[Opening Dataset excerpt section]

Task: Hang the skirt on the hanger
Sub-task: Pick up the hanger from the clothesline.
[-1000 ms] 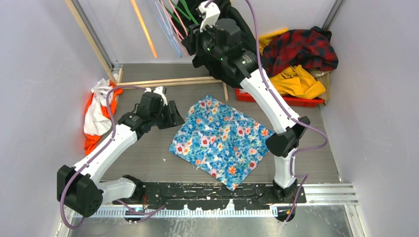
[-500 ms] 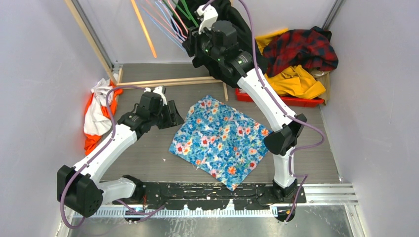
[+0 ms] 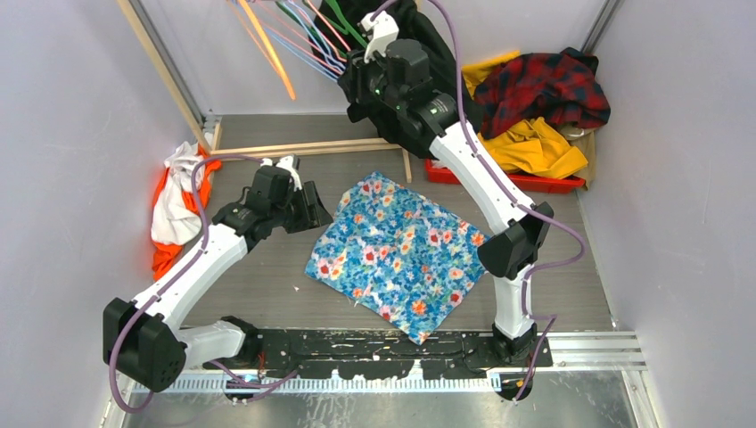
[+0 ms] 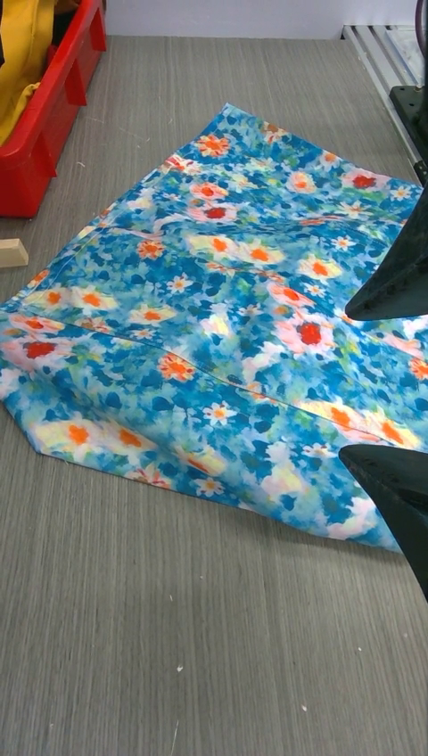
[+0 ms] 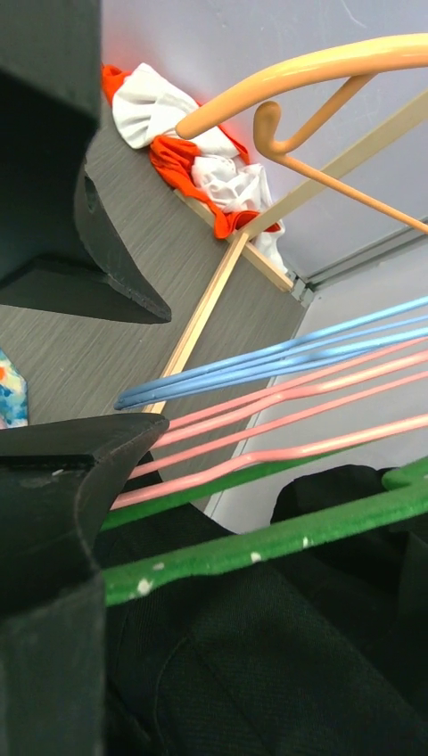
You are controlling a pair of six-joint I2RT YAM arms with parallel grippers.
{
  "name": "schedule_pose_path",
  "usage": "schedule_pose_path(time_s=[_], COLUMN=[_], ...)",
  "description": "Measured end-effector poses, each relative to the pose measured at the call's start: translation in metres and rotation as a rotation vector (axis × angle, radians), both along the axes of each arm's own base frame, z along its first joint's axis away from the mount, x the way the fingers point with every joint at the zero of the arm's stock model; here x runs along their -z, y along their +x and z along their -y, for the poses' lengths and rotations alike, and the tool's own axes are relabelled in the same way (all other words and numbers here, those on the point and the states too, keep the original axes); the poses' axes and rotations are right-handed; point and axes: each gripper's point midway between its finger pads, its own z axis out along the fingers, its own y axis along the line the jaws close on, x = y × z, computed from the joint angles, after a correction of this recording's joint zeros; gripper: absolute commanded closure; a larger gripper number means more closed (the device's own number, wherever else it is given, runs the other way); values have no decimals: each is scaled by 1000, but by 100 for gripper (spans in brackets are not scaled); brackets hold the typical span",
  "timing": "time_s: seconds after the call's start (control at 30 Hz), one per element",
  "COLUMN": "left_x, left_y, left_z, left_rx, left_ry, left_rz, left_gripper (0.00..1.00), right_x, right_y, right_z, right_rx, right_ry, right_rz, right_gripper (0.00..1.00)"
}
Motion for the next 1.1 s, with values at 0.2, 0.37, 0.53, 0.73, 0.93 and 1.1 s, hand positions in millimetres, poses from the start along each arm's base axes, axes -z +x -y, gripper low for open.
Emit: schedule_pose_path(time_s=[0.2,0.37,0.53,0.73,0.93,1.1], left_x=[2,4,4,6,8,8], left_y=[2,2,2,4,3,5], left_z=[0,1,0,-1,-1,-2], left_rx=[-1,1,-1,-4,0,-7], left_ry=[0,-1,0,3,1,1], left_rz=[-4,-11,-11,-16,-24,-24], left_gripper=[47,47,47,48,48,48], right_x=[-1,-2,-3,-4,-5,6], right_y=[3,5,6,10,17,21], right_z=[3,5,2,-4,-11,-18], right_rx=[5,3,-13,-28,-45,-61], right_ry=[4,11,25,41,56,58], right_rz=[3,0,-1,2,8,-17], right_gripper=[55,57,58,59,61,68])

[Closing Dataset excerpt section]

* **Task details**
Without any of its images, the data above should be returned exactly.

* **Task answer**
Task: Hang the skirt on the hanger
Sub-task: Pick up the hanger from the clothesline.
[-1000 ms] 
[-500 ms] 
[+0 ms] 
[+0 ms] 
[+0 ms] 
You are controlling a pair of six-joint I2RT YAM arms with parallel grippers.
{
  "name": "schedule_pose_path",
  "usage": "schedule_pose_path(time_s=[_], COLUMN=[_], ...)",
  "description": "Measured end-effector poses, each relative to the pose measured at the call's start: translation in metres and rotation as a rotation vector (axis × angle, radians), both along the axes of each arm's own base frame, z along its first joint's axis away from the mount, x the way the fingers point with every joint at the zero of the arm's stock model; here x runs along their -z, y along their +x and z along their -y, for the poses' lengths and rotations alike, and the tool's own axes are relabelled in the same way (all other words and numbers here, those on the point and the states too, keep the original axes); the poses' axes and rotations are right-handed; point and axes: each gripper's point midway between its finger pads, its own z axis out along the fingers, its own y axis along the line the jaws close on, x = y × z, computed from the joint angles, after a correction of this recording's joint zeros; gripper: absolute commanded closure; a larger gripper number means more closed (the device's own number, wherever else it is given, runs the other way); values have no decimals: each is scaled by 1000, but by 100 for gripper (spans in brackets are not scaled); brackets hold the typical span",
  "timing": "time_s: seconds after the call's start (control at 30 Hz), one per element",
  "COLUMN": "left_x, left_y, left_z, left_rx, left_ry, left_rz, left_gripper (0.00..1.00), right_x, right_y, right_z, right_rx, right_ry, right_rz, right_gripper (0.00..1.00)"
}
Motion for the next 1.1 s, with values at 0.2, 0.37, 0.53, 0.73, 0.93 and 1.1 s, hand positions in millimetres, poses from the start along each arm's base axes, axes -z +x -y, gripper low for open.
Emit: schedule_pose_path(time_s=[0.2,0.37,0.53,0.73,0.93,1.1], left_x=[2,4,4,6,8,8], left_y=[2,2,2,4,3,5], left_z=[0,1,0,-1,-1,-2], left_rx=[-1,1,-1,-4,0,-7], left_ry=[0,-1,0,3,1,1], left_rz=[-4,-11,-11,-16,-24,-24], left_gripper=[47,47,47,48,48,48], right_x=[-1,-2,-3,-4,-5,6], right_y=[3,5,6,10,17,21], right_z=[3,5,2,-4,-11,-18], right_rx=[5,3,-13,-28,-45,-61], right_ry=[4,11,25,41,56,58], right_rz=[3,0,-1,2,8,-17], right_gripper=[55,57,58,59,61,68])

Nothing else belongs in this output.